Day 52 — Bundling DLLs with Windows wheels (the DLL mangling way)

Yesterday, after reading about the DLL Search Order on Windows and DLL Hell, I got concerned about shipping DLLs as package_data, because they might clash with other DLLs with same names that are shipped by other Windows wheels.

This is the gist of the whole issue: If a DLL with the same name (as the one you asked the system to load) is already loaded in memory, the system won't search for it. Which means that going the package_data way while giving your DLLs generic names might be kinda bad because that can make the DLLs you ship not play well with DLLs that other wheels ship, and make a user's application (which uses wheels with same DLL names but with different DLL versions) crash!

In this post, Nathaniel J. Smith gave an example of how that might happen if you ship a DLL named openssl.dll, and described some reliable ways to isolate DLLs within a wheel:

  • Manually give all your DLLs unique names. This probably requires manually hacking your build system to use the new name, maybe using black magic to generate some new .lib files, or else using a hacky tool built by some random person on github to patch your built binaries in-place. Then, hack your package’s __init__.py to either manually pre-load all these DLLs by absolute path, or else mutate the process’s PATH envvar to add a new directory you control, where you’ve placed all your DLLs.
  • Or something involving AddDllDirectory (but that’s Win8+ only, so you can’t rely on it). The details are extremely complicated.
  • Don’t ship DLLs; use static linking instead.

In another post, he described an outline on how one would go about writing an auditwheel-like tool for Windows:

  • Scan the wheel to find PE format files (DLLs and EXEs)
  • For each PE file, extract the list of DLLs that it links to – IIRC machomachomangler can do this, or probably lots of PE libraries can
  • Compare those to some list of which libraries are built into Windows and don’t need vendoring. This will probably need refinement over time, but you can probably get close by looking at a fresh Windows install. Or maybe Steve Dower can help.
  • For libraries which do need vendoring, move them into a directory in the wheel, and mangle their names, like how we do on Linux. AFAIK machomachomangler is the only existing tool for this part.
  • Possibly the most annoying part: windows doesn’t have an equivalent of RPATH. So we need to rewrite the wheel’s top-level __init__.py and inject some code to add our vendored libs dir to the DLL search path. There are a lot of ways to approach this, they’re all kinda gross, but I think we can hold our noses and make it work in practice.

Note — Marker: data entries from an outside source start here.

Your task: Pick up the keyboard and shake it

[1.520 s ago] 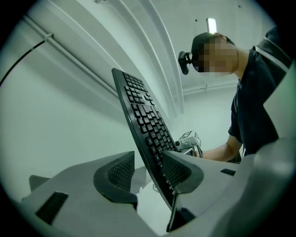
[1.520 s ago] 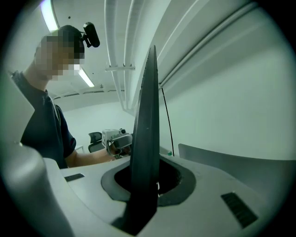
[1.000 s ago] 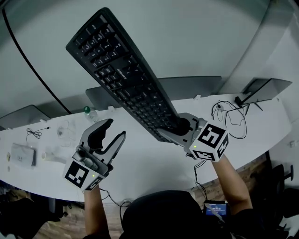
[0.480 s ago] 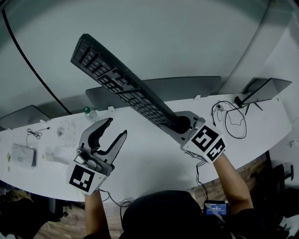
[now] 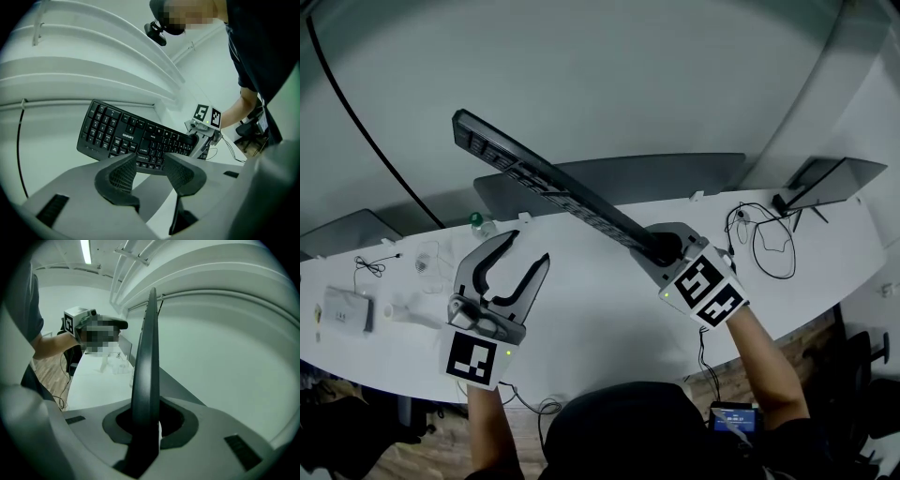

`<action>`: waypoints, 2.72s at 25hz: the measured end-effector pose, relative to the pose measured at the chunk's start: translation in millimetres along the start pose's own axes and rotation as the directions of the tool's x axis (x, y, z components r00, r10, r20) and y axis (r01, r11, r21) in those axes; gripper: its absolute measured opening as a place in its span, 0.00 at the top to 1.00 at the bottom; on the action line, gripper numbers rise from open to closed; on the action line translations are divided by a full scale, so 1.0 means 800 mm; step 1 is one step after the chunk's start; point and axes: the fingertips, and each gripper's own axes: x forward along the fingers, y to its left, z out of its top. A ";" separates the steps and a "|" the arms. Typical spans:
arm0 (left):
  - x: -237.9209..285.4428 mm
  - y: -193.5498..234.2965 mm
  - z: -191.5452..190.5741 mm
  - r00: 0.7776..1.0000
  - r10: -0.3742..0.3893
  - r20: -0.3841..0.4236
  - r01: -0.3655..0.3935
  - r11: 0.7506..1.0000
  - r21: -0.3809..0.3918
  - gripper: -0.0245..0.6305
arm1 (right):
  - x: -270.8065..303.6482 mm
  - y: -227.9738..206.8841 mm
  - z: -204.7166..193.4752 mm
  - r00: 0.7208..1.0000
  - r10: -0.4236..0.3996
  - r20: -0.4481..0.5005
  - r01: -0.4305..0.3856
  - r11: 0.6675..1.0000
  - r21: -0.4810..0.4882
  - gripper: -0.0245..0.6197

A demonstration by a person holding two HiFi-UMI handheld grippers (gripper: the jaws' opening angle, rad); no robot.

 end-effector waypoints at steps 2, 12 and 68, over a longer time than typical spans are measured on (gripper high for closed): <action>0.001 0.001 0.002 1.000 -0.011 -0.015 0.012 0.997 0.077 0.65 | 0.001 -0.001 -0.002 1.000 -0.017 -0.021 0.017 0.999 -0.028 0.83; 0.006 -0.004 0.001 0.996 0.040 -0.076 -0.014 0.950 0.313 0.65 | 0.003 -0.017 -0.012 0.979 -0.168 -0.118 0.141 0.968 -0.206 0.83; 0.015 -0.029 -0.138 0.846 0.217 -0.486 0.266 0.619 0.739 0.78 | 0.001 0.004 -0.003 0.864 -0.483 -0.141 0.198 0.584 -0.787 0.81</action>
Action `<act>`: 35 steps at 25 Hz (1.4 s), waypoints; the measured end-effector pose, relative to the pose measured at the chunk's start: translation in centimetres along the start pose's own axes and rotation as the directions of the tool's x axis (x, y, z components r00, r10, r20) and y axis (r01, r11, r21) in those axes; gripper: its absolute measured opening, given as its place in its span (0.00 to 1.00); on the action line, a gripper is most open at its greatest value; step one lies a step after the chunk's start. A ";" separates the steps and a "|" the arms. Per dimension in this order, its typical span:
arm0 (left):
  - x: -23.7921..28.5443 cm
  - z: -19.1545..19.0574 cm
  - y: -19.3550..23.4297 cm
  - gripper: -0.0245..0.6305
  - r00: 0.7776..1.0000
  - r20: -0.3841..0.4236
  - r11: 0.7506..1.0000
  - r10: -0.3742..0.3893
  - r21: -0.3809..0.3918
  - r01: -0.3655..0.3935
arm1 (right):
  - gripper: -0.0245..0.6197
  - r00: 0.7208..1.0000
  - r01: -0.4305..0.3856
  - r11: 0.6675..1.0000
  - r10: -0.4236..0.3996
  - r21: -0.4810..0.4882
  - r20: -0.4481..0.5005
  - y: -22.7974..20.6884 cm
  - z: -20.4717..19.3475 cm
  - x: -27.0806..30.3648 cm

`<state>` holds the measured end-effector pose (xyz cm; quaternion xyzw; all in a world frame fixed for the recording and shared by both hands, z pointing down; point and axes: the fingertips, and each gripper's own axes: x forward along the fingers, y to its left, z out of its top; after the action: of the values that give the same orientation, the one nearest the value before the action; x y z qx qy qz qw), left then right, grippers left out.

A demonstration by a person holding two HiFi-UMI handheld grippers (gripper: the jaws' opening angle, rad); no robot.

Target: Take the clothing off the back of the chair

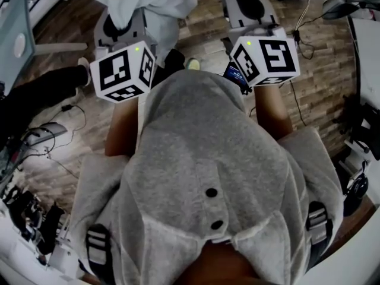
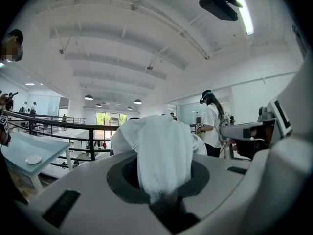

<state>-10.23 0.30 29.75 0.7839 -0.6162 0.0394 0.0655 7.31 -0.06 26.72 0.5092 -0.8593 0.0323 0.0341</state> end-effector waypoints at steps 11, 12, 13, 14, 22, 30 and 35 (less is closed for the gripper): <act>-0.4 0.7 -2.1 0.18 0.999 0.019 0.999 -0.032 0.023 0.031 | 0.06 1.000 0.030 1.000 -0.030 0.008 0.004 -1.1 -0.7 -1.7; -0.3 0.9 -1.9 0.19 0.999 0.021 0.999 -0.035 0.023 0.034 | 0.05 0.999 0.035 0.999 -0.035 0.002 0.000 -1.1 -0.7 -1.6; -0.2 1.0 -1.8 0.19 0.999 0.023 0.999 -0.038 0.022 0.037 | 0.05 0.999 0.042 0.999 -0.042 -0.003 -0.007 -1.1 -0.7 -1.5; -0.2 1.2 -1.7 0.19 0.999 0.024 0.999 -0.042 0.021 0.042 | 0.06 0.999 0.048 0.999 -0.048 -0.006 -0.014 -1.0 -0.8 -1.4; -1.0 1.8 -0.4 0.19 0.997 0.027 0.997 -0.071 0.009 0.071 | 0.05 0.997 0.059 0.998 -0.060 -0.012 -0.041 0.7 -0.9 -1.2; -0.9 1.5 0.4 0.19 0.998 0.027 0.998 -0.063 0.014 0.062 | 0.05 0.997 0.052 0.998 -0.053 -0.030 -0.050 1.1 -1.3 -0.8; -0.7 2.0 0.1 0.19 0.997 0.033 0.998 -0.065 0.009 0.065 | 0.06 0.998 0.052 0.998 -0.053 -0.032 -0.044 0.6 -0.8 -0.7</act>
<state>-10.54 0.63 27.64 0.8042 -0.5913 0.0267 0.0535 7.16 0.92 27.49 0.5303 -0.8450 0.0296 0.0620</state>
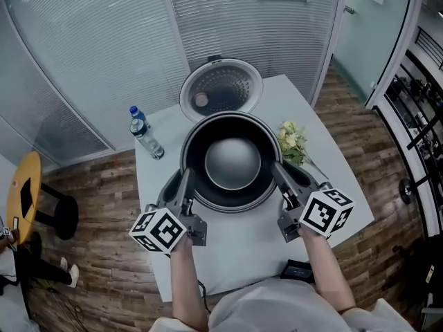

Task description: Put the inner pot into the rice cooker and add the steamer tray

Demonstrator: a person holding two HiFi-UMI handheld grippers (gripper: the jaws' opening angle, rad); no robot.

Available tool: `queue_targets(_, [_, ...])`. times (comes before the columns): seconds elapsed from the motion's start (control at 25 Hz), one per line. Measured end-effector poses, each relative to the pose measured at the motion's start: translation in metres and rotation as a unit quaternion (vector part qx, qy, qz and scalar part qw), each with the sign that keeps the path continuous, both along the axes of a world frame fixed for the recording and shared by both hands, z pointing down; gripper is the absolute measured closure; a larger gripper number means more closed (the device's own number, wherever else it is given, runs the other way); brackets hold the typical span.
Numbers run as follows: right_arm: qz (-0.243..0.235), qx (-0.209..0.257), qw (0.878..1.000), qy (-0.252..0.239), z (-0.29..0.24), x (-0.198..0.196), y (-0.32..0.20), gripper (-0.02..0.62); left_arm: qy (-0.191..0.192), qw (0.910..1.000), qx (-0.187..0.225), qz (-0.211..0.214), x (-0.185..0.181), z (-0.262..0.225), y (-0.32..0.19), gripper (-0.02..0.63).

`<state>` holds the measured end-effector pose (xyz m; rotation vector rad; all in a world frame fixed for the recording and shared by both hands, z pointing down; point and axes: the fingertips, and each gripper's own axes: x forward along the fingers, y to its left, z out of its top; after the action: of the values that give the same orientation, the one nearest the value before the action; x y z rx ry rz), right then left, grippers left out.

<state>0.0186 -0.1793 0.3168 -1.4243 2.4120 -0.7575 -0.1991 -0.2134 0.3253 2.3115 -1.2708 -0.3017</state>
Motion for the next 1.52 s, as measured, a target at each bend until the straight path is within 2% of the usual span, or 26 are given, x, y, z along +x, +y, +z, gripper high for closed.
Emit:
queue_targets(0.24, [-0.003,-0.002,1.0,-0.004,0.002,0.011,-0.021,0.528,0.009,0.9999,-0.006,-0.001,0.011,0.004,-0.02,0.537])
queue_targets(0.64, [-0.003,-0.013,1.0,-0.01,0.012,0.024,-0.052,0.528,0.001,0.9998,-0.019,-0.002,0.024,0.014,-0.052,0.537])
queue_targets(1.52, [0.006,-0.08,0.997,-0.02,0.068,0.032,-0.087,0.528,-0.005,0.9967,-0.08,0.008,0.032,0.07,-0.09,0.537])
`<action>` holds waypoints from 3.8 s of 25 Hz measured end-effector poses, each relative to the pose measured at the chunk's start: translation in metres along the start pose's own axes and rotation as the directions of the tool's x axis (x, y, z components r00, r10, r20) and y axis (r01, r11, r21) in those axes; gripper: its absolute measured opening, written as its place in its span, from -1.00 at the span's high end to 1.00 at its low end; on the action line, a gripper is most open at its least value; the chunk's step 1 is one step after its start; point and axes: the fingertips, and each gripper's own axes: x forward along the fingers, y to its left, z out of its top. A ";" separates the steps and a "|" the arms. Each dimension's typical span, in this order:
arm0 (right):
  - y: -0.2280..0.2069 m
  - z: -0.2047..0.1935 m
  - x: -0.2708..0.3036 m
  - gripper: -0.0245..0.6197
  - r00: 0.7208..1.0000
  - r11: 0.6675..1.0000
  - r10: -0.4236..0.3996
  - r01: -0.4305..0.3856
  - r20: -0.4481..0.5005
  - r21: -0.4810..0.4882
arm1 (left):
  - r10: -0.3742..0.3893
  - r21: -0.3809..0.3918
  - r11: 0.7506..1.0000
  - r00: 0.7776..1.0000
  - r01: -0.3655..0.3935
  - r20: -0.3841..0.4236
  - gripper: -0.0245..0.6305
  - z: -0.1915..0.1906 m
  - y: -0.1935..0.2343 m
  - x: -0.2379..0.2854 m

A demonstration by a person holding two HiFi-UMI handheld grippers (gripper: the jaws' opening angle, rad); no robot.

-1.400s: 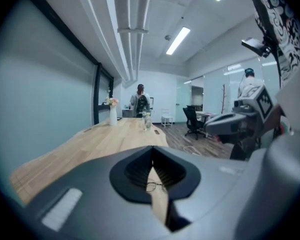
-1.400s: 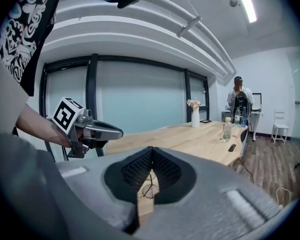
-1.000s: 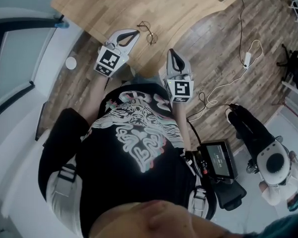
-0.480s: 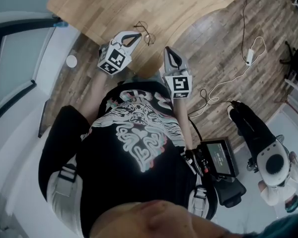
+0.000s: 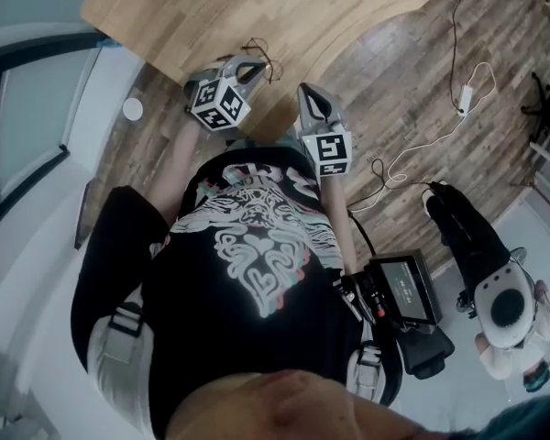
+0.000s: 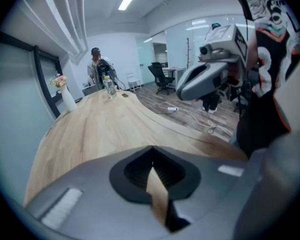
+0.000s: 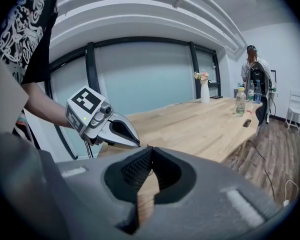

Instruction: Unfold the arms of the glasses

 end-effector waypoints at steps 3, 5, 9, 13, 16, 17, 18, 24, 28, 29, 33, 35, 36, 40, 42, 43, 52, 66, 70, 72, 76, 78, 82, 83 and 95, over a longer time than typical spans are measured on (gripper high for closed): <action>-0.002 -0.013 0.005 0.93 0.999 1.000 0.015 -0.016 -0.050 -0.017 | -0.017 0.026 1.000 0.999 0.018 -0.034 0.96 -0.006 -0.002 0.010; -0.004 -0.022 0.009 0.93 0.995 0.999 0.023 -0.027 -0.094 -0.041 | -0.027 0.039 0.999 0.998 0.029 -0.051 0.96 -0.009 -0.003 0.015; -0.006 -0.034 0.015 0.93 0.988 0.996 0.046 -0.057 -0.150 -0.072 | -0.041 0.058 0.997 0.996 0.046 -0.074 0.96 -0.015 -0.003 0.024; -0.006 -0.034 0.018 0.93 0.984 0.995 0.093 -0.095 -0.153 -0.008 | -0.054 0.073 0.996 0.995 0.060 -0.082 0.95 -0.016 0.000 0.028; -0.009 -0.036 0.024 0.93 0.982 0.993 0.119 -0.116 -0.147 0.030 | -0.089 0.086 0.992 0.992 0.097 -0.088 0.91 -0.016 0.003 0.036; -0.013 -0.037 0.027 0.93 0.983 0.991 0.125 -0.117 -0.136 0.065 | -0.105 0.098 0.989 0.990 0.114 -0.092 0.90 -0.017 0.004 0.041; -0.017 -0.038 0.029 0.93 0.984 0.988 0.128 -0.116 -0.122 0.103 | -0.121 0.118 0.984 0.988 0.132 -0.100 0.88 -0.018 0.004 0.045; -0.020 -0.040 0.026 0.93 0.986 0.981 0.134 -0.119 -0.098 0.152 | -0.224 0.250 0.930 0.955 0.269 -0.194 0.82 -0.027 -0.012 0.049; -0.031 -0.046 0.025 0.93 0.988 0.980 0.126 -0.109 -0.093 0.167 | -0.291 0.334 0.863 0.913 0.380 -0.287 0.82 -0.036 -0.018 0.055; -0.033 -0.048 0.025 0.93 0.987 0.980 0.124 -0.107 -0.098 0.168 | -0.303 0.353 0.844 0.903 0.403 -0.306 0.82 -0.038 -0.019 0.056; -0.034 -0.053 0.024 0.92 0.986 0.980 0.124 -0.103 -0.114 0.168 | -0.323 0.418 0.781 0.873 0.464 -0.365 0.82 -0.040 -0.019 0.058; -0.033 -0.054 0.023 0.93 0.985 0.980 0.125 -0.103 -0.120 0.173 | -0.318 0.447 0.750 0.859 0.487 -0.402 0.82 -0.042 -0.018 0.061; -0.032 -0.054 0.023 0.93 0.985 0.979 0.126 -0.104 -0.121 0.175 | -0.315 0.458 0.734 0.849 0.501 -0.424 0.82 -0.043 -0.018 0.062; -0.032 -0.052 0.025 0.93 0.986 0.978 0.124 -0.102 -0.114 0.181 | -0.323 0.471 0.677 0.804 0.565 -0.500 0.82 -0.040 -0.018 0.067; -0.033 -0.052 0.025 0.93 0.986 0.977 0.124 -0.102 -0.111 0.185 | -0.319 0.487 0.650 0.792 0.583 -0.521 0.82 -0.035 -0.019 0.070; -0.033 -0.052 0.025 0.93 0.986 0.977 0.124 -0.102 -0.110 0.187 | -0.317 0.499 0.634 0.787 0.591 -0.529 0.82 -0.033 -0.021 0.071; -0.039 -0.054 0.024 0.92 0.986 0.984 0.103 -0.082 -0.130 0.160 | -0.385 0.449 0.600 0.731 0.662 -0.563 0.95 -0.030 -0.034 0.074; -0.014 -0.076 0.048 0.93 0.923 0.939 0.163 -0.254 -0.350 -0.230 | -0.475 0.273 0.780 0.817 0.563 -0.327 0.95 -0.003 -0.042 0.039; -0.010 -0.073 0.051 0.92 0.910 0.906 0.182 -0.302 -0.373 -0.296 | -0.492 0.232 0.798 0.825 0.555 -0.279 0.95 -0.001 -0.045 0.033; -0.006 -0.075 0.051 0.92 0.898 0.879 0.191 -0.336 -0.396 -0.339 | -0.501 0.216 0.805 0.828 0.553 -0.253 0.95 0.000 -0.046 0.030; 0.000 -0.086 0.052 0.92 0.865 0.822 0.203 -0.405 -0.460 -0.399 | -0.515 0.160 0.830 0.844 0.534 -0.148 0.95 0.010 -0.044 0.023; 0.003 -0.089 0.052 0.92 0.852 0.801 0.206 -0.429 -0.482 -0.417 | -0.516 0.127 0.844 0.854 0.521 -0.072 0.95 0.019 -0.040 0.018; 0.007 -0.085 0.055 0.92 0.855 0.793 0.206 -0.431 -0.476 -0.431 | -0.519 0.104 0.852 0.853 0.513 0.044 0.95 0.029 -0.038 0.008; 0.007 -0.083 0.056 0.92 0.858 0.791 0.204 -0.429 -0.471 -0.437 | -0.520 0.108 0.852 0.852 0.512 0.061 0.95 0.030 -0.039 0.007; 0.021 -0.080 0.073 0.75 0.793 0.661 0.196 -0.541 -0.577 -0.520 | -0.500 0.131 0.865 0.855 0.485 0.140 0.95 0.035 -0.045 -0.005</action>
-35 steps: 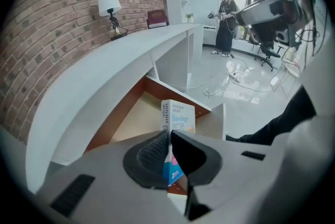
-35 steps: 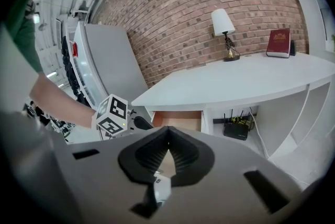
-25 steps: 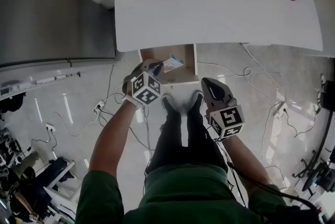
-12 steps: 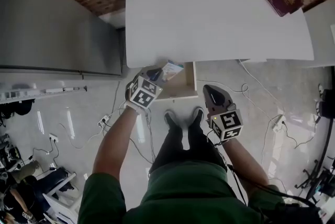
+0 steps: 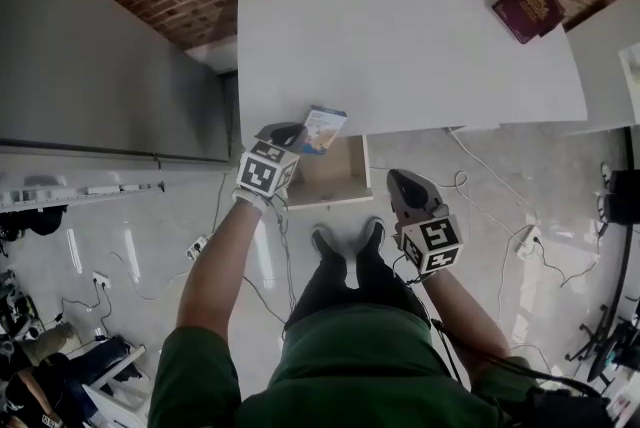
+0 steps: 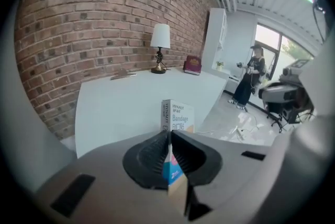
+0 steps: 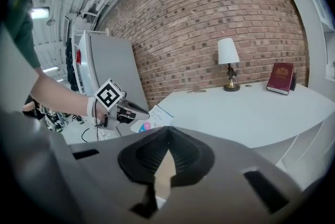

I also found this numpy issue comment by Steve Dower where he mentions that:

The correct way to reference dependencies is to put them in the same directory as the module that is loading them.

The second most reliable way to have the loader use dependencies from a separate directory is to explicitly load them first using LoadLibrary[Ex] with a full path before importing the module that needs them. (I know, I know, I keep providing exactly the same suggestions every time this problem comes up. It's not my fault you guys don't like them :) )

"...put them in the same directory as the module that is loading them." YES! My extension worked when all the required DLLs were present in the same directory as the one PYD file. Since I don't have a lot of modules with a lot of PYD files which need their own DLLs like numpy (and also because I'm not yet familiar with poppler's cmake setup to build a static library out of it), I started looking for ways to mangle DLL names (and modify their import tables) before I copy them into the PYD file's directory.

The PYD (which is basically a DLL) is a Portable Executable file, similar to the ELF on Linux.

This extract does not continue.